Sexta-feira, 17 de Julho de 2009

A alma gémea... existe?

 

Sonhador_28 acreditava que sim.
Joaninha_azul também.
 
Conheceram-se num fórum, quando ambos pesquisavam quais os melhores alimentos para os periquitos, a sua paixão comum.
Depressa descobriram, para além do nome das sementes preferidas dos pequenos pássaros coloridos, muitas outras coisas… comuns.
Sonhador_28 depressa se transformou em José Maria… e a Joaninha_azul… em Maria de Fátima; ele, ainda inexperiente na criação dos pequenos pássaros, ela já cheia de truques e pequenas artimanhas.
- Mas tu não sabes que a primeira coisa a fazer é colocar os poleiros de madeira? – foi logo a primeira reprimenda – os coitadinhos detestam aquelas coisas de plástico…

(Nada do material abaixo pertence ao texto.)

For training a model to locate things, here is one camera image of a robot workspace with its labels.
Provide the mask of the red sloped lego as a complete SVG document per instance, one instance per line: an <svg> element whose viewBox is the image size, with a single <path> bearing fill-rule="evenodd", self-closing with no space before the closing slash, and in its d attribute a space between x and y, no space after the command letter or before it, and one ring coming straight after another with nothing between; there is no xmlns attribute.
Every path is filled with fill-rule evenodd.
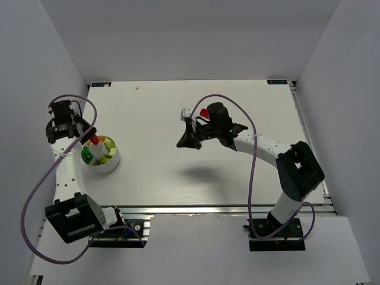
<svg viewBox="0 0 380 285"><path fill-rule="evenodd" d="M99 143L99 138L96 135L91 136L90 141L92 144L97 145Z"/></svg>

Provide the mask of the red rectangular lego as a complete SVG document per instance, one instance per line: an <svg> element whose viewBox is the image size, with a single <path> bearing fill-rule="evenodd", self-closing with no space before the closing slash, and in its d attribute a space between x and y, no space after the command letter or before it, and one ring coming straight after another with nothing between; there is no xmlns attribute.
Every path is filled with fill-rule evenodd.
<svg viewBox="0 0 380 285"><path fill-rule="evenodd" d="M209 119L209 118L210 118L207 109L202 109L202 110L200 111L199 115L200 115L201 117L203 117L203 118L206 118L206 119Z"/></svg>

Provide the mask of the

O José Maria não sabia. Como também não sabia que os periquitos apreciavam bastante um bom banho, ou umas folhas suculentas de alface. A Maria de Fátima, é claro, já sabia tudo isto… e lá foi retransmitindo a sua ladainha de conhecimentos ao seu jovem amigo e parceiro de conversas da Internet.
Claro que o tema dos periquitos depressa se esgotou e logo passaram para divagações mais interessantes… e foi então que descobriram possuir muitos … mas mesmo muitos gostos em comum.

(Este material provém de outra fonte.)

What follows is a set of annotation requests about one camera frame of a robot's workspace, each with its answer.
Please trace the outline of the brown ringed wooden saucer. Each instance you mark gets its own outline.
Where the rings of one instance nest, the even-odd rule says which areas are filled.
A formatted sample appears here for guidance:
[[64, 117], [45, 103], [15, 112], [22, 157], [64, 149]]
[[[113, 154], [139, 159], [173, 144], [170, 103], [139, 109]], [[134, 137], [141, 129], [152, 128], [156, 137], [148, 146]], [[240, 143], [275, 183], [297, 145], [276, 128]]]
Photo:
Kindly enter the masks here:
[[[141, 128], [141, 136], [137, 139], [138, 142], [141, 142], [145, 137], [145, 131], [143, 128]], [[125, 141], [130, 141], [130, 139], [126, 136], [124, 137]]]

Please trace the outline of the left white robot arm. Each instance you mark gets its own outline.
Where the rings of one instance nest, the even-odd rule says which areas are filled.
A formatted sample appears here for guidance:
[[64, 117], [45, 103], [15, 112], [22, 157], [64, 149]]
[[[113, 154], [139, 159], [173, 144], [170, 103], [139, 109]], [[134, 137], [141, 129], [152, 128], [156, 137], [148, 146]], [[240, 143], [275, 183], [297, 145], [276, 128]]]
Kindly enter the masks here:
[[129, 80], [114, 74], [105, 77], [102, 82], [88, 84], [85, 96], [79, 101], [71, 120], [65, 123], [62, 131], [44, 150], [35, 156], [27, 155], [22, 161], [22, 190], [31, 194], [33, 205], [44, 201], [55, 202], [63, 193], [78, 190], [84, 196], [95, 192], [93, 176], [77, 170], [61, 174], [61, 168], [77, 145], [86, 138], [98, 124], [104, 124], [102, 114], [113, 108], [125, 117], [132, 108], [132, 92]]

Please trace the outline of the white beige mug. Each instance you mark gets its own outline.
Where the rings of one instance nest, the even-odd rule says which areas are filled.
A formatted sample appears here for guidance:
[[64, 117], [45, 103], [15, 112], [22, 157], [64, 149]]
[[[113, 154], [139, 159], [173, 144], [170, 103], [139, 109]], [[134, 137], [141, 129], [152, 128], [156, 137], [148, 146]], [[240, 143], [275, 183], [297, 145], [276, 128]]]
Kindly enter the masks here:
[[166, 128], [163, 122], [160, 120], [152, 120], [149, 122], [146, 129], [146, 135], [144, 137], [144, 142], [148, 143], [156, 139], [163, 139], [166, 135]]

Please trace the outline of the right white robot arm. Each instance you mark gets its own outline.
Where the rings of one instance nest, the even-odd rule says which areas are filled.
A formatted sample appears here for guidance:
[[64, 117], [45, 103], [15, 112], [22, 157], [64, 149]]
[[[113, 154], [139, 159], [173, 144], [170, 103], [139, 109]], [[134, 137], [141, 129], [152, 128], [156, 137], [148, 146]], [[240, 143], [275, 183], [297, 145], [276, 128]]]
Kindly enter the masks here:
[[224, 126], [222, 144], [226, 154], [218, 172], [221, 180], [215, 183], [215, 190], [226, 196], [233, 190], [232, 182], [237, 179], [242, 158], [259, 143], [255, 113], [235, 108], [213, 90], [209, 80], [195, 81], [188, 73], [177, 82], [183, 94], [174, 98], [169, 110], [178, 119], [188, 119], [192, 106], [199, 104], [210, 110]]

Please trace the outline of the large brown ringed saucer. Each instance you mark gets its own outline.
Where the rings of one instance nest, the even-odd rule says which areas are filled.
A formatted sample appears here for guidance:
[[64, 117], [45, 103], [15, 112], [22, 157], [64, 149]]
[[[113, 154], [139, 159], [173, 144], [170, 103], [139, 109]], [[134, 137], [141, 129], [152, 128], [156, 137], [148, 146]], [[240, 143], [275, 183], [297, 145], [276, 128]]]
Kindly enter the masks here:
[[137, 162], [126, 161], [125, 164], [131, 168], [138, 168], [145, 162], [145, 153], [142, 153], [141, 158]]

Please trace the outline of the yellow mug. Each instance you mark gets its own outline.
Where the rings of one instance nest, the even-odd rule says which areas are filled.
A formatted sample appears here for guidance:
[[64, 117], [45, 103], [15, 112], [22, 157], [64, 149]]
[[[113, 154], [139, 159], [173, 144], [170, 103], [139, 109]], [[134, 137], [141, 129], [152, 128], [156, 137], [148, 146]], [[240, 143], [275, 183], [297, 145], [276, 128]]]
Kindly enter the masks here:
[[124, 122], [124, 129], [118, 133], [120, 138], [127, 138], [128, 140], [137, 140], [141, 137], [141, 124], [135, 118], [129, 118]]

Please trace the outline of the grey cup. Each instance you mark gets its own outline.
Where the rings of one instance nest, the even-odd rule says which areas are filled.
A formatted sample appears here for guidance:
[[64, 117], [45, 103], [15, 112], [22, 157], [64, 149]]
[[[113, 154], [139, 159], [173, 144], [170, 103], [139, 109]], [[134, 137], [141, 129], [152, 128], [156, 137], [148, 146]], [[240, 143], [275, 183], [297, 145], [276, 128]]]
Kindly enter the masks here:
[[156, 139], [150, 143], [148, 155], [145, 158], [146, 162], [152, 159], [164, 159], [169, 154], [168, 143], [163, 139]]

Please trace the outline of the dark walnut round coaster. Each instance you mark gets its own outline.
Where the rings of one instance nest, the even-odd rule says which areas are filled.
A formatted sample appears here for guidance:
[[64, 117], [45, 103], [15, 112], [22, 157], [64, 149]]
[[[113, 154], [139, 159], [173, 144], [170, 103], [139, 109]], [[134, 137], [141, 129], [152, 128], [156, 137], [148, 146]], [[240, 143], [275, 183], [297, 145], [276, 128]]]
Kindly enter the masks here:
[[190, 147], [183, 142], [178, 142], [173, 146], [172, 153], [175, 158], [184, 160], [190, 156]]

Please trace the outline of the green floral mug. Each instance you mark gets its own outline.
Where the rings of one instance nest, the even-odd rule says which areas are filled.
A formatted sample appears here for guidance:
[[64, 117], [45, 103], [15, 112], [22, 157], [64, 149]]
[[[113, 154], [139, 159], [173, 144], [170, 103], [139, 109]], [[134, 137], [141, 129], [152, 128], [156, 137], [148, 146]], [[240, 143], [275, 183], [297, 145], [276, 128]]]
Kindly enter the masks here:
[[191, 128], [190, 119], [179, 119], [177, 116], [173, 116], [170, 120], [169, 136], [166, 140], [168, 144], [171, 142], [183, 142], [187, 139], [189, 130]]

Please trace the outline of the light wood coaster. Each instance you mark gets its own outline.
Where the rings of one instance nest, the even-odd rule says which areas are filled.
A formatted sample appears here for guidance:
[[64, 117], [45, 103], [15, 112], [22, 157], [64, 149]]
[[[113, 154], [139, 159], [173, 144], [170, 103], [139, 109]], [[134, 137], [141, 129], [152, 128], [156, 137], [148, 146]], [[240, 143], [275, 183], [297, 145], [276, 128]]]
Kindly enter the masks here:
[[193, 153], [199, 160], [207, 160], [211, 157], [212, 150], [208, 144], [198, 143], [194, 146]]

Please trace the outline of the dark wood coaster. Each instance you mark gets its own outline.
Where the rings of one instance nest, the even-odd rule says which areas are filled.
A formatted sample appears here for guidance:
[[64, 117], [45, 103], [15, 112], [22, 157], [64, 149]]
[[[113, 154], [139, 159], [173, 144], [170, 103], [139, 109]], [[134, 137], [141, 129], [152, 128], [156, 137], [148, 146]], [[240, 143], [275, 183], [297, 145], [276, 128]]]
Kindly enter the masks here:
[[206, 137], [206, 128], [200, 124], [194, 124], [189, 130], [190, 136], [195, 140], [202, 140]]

Ela era gémeos de signo, criativa, eloquente nas palavras, um humor que desarmaria a mais sisuda das criaturas. Ele, sagitário, fogoso e irreverente, rebelde, idealista. Ela perseguia uma alma gémea que nunca encontrara. Ele acreditava numa alma gémea que ainda não procurara, na esperança de tropeçar nela, num acaso do dia-a-dia.

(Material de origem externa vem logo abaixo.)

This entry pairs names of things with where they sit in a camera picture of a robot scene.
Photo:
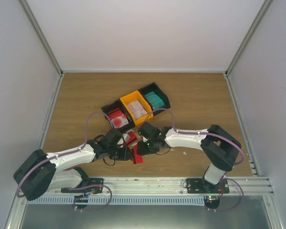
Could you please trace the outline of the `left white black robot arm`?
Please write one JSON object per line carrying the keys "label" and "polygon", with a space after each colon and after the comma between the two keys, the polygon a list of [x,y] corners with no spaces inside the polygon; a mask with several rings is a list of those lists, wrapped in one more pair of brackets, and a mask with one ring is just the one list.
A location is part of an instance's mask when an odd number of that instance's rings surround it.
{"label": "left white black robot arm", "polygon": [[104,161],[107,157],[113,161],[127,161],[131,159],[129,140],[128,134],[110,129],[107,134],[72,149],[54,153],[35,150],[13,175],[18,184],[16,196],[32,201],[56,189],[87,195],[96,188],[96,182],[79,165]]}

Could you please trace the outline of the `red credit card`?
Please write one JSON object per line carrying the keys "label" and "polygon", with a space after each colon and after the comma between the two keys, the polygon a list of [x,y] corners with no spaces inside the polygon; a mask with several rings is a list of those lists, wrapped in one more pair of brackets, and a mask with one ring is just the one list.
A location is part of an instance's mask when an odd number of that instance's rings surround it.
{"label": "red credit card", "polygon": [[138,148],[138,139],[134,133],[134,131],[129,131],[128,133],[124,134],[125,136],[125,143],[124,146],[130,147],[130,156],[132,163],[135,164],[141,164],[143,163],[143,157],[139,155],[139,148]]}

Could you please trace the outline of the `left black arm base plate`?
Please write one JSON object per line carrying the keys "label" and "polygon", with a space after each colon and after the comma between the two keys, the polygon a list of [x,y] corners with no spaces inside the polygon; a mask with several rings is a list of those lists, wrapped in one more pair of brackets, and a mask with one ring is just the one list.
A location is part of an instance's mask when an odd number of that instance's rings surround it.
{"label": "left black arm base plate", "polygon": [[[76,188],[82,188],[90,185],[102,185],[104,182],[103,178],[88,178],[86,180],[83,180]],[[61,193],[91,193],[91,194],[98,194],[102,193],[102,187],[97,186],[97,187],[90,187],[90,188],[85,188],[81,190],[71,190],[68,188],[61,188]]]}

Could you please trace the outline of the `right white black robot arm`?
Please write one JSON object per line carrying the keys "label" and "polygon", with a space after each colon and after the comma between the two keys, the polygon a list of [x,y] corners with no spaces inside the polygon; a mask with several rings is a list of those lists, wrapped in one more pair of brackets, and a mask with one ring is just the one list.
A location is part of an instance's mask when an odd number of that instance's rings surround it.
{"label": "right white black robot arm", "polygon": [[206,193],[218,189],[222,177],[233,169],[241,151],[241,144],[218,125],[211,125],[203,130],[180,130],[170,126],[158,129],[144,122],[138,134],[145,141],[138,142],[138,154],[141,156],[156,154],[163,147],[186,147],[203,151],[211,164],[204,173],[200,183]]}

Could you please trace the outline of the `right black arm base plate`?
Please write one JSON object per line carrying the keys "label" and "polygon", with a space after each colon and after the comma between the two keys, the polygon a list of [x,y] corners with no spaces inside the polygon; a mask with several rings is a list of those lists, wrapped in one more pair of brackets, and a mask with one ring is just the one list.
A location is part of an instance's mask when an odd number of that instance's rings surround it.
{"label": "right black arm base plate", "polygon": [[228,194],[230,192],[227,181],[214,185],[203,178],[187,178],[182,186],[187,189],[188,194]]}

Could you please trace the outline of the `yellow card bin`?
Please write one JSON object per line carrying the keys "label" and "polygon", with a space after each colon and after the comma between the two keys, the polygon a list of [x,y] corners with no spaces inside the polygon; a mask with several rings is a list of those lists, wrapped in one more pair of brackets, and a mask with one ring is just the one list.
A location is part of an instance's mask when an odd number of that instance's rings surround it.
{"label": "yellow card bin", "polygon": [[135,126],[141,124],[152,111],[151,106],[138,90],[121,97],[120,100],[129,112]]}

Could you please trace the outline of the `black card bin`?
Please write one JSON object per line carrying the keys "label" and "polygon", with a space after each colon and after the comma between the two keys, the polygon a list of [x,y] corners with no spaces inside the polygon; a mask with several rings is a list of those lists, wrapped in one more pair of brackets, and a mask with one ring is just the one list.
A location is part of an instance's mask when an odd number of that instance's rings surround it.
{"label": "black card bin", "polygon": [[113,127],[120,132],[126,133],[135,127],[133,118],[120,99],[103,106],[101,110],[107,114]]}
{"label": "black card bin", "polygon": [[152,113],[152,116],[163,112],[160,108],[171,108],[168,96],[155,82],[139,88],[136,92],[148,103],[152,111],[156,110]]}

Nunca trocaram fotografias. Ela não queria deixar-se influenciar pela beleza dele, dizia.
Ele dedicava-lhe poemas de amor.
Primeiro... uns breves minutos defronte do computador... depois aquela angústia da distância, a solidão da espera. Ambos em Lisboa, ambos anónimos no meio da multidão... quem sabe, talvez até já se tivessem cruzado na rua, um dia qualquer...
 
Combinaram encontrar-se. Na esplanada da avenida. Num domingo de manhã.
Ele iria de verde, ela de branco. Ambos levariam debaixo do braço uma agenda vermelha, tomariam um café, ficariam a conhecer-se, cara-a-cara... e logo se veria...
 
Os dias passaram, ao ritmo costumeiro, excepto para os amantes adiados, a quem o tempo nunca chega. Mas finalmente...
 
Galgou os ultimos degraus da escadaria do metro, desembocando directamente na avenida, a poucos passos da esplanada. Apertou com força a agenda vermelha, debaixo do braço. E se ela não estivesse lá? E se tivesse mudado de ideias? E se?
Um turbilhão de ideias desconexas inundou-lhe o espirito.
Não.
Devia afastar os pensamentos... todos os pensamentos. Seria alta? Baixa? Loura, ruiva, morena? Bonita? Simpática? Sensual? Magra, roliça, gordinha?
Como deixar de pensar?
Acercou-se do local combinado, aquela hora, quase vazio.
Uma... duas... três mesas ocupadas – um casal de namorados, um grupo de turistas, com aspecto de alemães, uma senhora, já de certa idade. Onde estaria a Maria de Fátima?
- Ainda bem que cheguei mais cedo... – deu consigo a murmurar sózinho... assim perceberei logo ...
Sentou-se numa das mesas vazias, entre o casal de namorados e a senhora já de certa idade.
Colocou a agenda vermelha em cima da mesa. Quando Maria de Fátima se aproximasse... saberia logo a quem se deveria dirigir...
 
- José Maria?
Virou-se para o lado, à procura. Não dera pelo aproximar de ninguém, mas a voz soara estranhamente próxima.
- José Maria?
Os olhares encontraram-se.
- De..deve... ser... engano...
Ela sentou-se no lado oposto da mesa, o olhar brilhante e inquiridor.
- José Maria... és mesmo tu? Essa agenda vermelha...
Ele engoliu em seco, e de repente o mundo desabou-lhe sobre os ombros, soterrando-o sem apelo.
- S... So...sou... sou... sou. Sou mesmo eu... e a ... a senhora... é...
A senhora já de certa idade, que estivera sentada por um bom par de minutos na mesa ao lado, sorriu maravilhada.
- Sim... sou eu... Maria de Fátima...
 
Olharam-se demoradamente, analisando a estranha situação.
Ele nunca lhe dissera a idade... 27 anos... nascido a 30 de Novembro... ela também não .... 72 anos... nascida a 31 de Maio...
 
Foi ela que finalmente rasgou o silêncio.
 
Então, José Maria... diz-me lá... ainda acreditas na alma gémea?